Expanding the Business
The Syracuse University community doesn’t have to travel far to enjoy chocolate pizza. They’ve been the main chocolate supplier for the University for years. And for those wanting to travel a few miles to the shop in Marcellus, the trip will not disappoint. Besides the myriad choices of chocolate pizzas, there are tons of gift baskets to choose from, custom message products and other chocolate-coated goodies to try, including their best-selling Peanut Butter Wings®—potato chips coated with peanut butter and dipped in chocolate. This is a far cry from the original milk or dark chocolate pizzas offered when Novak first took over. They now ship thousands of pizzas a year, including their single largest order of 31,000 Chocolate Pizzas®, which filled nine tractor trailer trucks.
I think it's important to give back, because I can help current students the way other alumni and professors helped me pursue my passion. That continues to build the Syracuse University alumni network.—Ryan Novak ’11
Novak says he and his 12 employees now go through about 250,000 pounds of chocolate a year and ship thousands of packages a week with orders from all over the world, including online orders to every continent except for Antarctica. Eventually they moved out of their original location in the village of Marcellus and into a larger facility a few miles away just outside the village, growing the business 800% since the move.
When the COVID-19 pandemic first hit, the retail store closed for three months, but that didn’t stop Novak and his team from working. They focused their efforts on their online sales and driving their search engine optimization. Their efforts paid off. Since the start of the pandemic, their online sales are up about 350%, and they often ship more packages in a day than they did at the same time the year before.
And through it all, Novak’s love for the product never went away. “I eat chocolate every single day,” he says.
Sage Advice to Young Entrepreneurs
Now that he’s experienced his own success, Novak is giving back to the University and the Whitman School by being an active and enthusiastic alumnus. He says he loves coming back to campus to speak with students and be a case study for their business classes. “I think it's important to give back, because I can help current students the way other alumni and professors helped me pursue my passion. That continues to build the Syracuse University alumni network.”
He stresses to students that it will take a lot of time and effort to pursue their entrepreneurial dreams, but that it’ll be worth it in the end. “There are days during the holiday peak weeks where we’re working 14 to 18 hours per day, seven days a week, on just a few hours of sleep. It’s definitely a lot of work to run a small business, but I absolutely love it. There's nothing else I'd rather be doing.”

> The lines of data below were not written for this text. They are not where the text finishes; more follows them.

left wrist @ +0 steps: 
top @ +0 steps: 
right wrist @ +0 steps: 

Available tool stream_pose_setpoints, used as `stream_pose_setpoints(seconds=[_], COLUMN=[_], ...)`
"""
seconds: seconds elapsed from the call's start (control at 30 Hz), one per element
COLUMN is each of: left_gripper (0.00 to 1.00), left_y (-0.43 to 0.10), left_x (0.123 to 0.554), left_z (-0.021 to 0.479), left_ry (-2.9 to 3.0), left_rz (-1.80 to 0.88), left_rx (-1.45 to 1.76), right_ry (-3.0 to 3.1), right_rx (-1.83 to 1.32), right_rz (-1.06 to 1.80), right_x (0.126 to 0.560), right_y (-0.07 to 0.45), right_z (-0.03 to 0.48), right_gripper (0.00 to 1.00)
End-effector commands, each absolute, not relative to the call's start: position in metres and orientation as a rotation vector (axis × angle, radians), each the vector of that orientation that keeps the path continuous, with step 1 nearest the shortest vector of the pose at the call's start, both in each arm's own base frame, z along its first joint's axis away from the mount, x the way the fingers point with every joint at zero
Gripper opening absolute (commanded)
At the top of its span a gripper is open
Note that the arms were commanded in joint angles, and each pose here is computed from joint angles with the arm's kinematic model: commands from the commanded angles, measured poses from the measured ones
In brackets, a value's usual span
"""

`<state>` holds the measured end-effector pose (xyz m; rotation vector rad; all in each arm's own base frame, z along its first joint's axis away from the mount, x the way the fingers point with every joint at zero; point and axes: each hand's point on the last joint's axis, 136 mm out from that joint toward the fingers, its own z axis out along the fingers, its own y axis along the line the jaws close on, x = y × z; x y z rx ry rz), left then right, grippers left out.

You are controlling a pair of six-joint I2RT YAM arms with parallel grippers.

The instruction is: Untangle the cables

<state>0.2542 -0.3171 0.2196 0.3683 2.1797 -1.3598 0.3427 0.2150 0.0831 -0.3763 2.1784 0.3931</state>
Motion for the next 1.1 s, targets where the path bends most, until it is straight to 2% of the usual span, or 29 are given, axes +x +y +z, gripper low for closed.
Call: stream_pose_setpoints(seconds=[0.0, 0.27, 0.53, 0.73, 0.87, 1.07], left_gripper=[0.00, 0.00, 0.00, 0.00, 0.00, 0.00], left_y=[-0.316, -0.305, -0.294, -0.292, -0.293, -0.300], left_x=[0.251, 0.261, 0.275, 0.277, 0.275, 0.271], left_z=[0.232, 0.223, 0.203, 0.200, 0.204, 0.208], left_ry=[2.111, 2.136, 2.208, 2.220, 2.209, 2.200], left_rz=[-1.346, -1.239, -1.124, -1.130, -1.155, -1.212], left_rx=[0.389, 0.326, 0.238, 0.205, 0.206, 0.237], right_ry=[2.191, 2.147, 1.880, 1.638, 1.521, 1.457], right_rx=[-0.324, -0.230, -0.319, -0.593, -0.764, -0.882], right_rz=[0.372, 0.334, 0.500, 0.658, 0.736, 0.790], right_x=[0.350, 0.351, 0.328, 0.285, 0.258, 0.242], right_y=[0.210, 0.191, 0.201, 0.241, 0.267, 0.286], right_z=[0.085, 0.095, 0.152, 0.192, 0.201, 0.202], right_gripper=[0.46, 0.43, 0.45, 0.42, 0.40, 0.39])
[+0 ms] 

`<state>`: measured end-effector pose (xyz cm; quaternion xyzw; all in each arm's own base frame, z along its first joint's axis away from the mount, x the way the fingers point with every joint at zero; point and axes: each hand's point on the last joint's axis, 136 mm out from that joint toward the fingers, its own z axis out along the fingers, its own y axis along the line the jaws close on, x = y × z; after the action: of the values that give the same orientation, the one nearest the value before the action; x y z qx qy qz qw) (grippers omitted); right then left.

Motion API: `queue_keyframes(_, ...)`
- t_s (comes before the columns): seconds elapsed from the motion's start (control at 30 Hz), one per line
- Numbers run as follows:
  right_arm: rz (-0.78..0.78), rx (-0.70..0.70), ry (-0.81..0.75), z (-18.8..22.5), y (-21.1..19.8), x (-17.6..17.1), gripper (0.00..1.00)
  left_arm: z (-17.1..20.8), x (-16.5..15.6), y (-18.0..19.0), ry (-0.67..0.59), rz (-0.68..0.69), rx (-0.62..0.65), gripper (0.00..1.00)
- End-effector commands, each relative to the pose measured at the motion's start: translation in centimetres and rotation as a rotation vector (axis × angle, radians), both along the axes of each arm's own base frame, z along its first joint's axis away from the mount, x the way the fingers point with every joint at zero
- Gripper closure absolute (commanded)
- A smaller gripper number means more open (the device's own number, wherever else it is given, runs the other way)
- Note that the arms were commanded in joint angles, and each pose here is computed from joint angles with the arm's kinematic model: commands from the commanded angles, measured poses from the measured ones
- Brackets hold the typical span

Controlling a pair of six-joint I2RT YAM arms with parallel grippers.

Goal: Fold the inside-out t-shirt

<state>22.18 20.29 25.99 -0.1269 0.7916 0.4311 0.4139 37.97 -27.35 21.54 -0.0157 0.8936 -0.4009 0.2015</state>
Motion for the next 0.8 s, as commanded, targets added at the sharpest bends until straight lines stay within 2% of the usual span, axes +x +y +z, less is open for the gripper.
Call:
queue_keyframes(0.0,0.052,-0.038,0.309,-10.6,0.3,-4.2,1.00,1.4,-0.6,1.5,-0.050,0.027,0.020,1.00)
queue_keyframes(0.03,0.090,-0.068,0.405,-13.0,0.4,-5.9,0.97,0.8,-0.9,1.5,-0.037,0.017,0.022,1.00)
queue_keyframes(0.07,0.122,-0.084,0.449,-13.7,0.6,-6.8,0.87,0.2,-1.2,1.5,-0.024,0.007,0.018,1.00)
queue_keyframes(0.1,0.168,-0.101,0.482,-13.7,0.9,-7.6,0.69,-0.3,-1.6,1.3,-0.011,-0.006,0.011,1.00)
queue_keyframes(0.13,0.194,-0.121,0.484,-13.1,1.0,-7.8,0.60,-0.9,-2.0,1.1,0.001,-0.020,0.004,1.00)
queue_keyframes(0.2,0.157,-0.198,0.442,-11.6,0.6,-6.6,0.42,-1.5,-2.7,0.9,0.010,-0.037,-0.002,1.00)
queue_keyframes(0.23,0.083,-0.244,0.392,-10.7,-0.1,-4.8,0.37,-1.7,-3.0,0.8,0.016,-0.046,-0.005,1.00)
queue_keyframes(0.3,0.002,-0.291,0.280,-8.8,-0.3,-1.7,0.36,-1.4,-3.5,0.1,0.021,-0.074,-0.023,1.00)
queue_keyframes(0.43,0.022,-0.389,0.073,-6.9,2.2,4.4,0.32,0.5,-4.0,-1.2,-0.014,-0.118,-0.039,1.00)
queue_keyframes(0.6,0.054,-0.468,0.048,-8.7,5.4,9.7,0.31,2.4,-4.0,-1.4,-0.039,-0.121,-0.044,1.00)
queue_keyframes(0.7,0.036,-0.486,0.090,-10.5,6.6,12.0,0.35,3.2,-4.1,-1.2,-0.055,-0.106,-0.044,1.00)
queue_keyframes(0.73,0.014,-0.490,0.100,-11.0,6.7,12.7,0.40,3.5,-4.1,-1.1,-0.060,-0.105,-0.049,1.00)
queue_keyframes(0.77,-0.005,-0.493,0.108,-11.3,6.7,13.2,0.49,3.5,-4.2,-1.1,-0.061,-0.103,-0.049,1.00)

Coming from a military family, Novak also enjoys speaking with veterans about his experience at the Entrepreneurship Bootcamp for Veterans through the Institute for Veterans and Military Families . When he comes back to campus for this event or to speak with current entrepreneurship students, he offers this advice: “Just believe in yourself. There will be good days, and there will be bad days, but if you really believe in what you’re selling and what you’re doing, you can make it work. Anything’s possible.”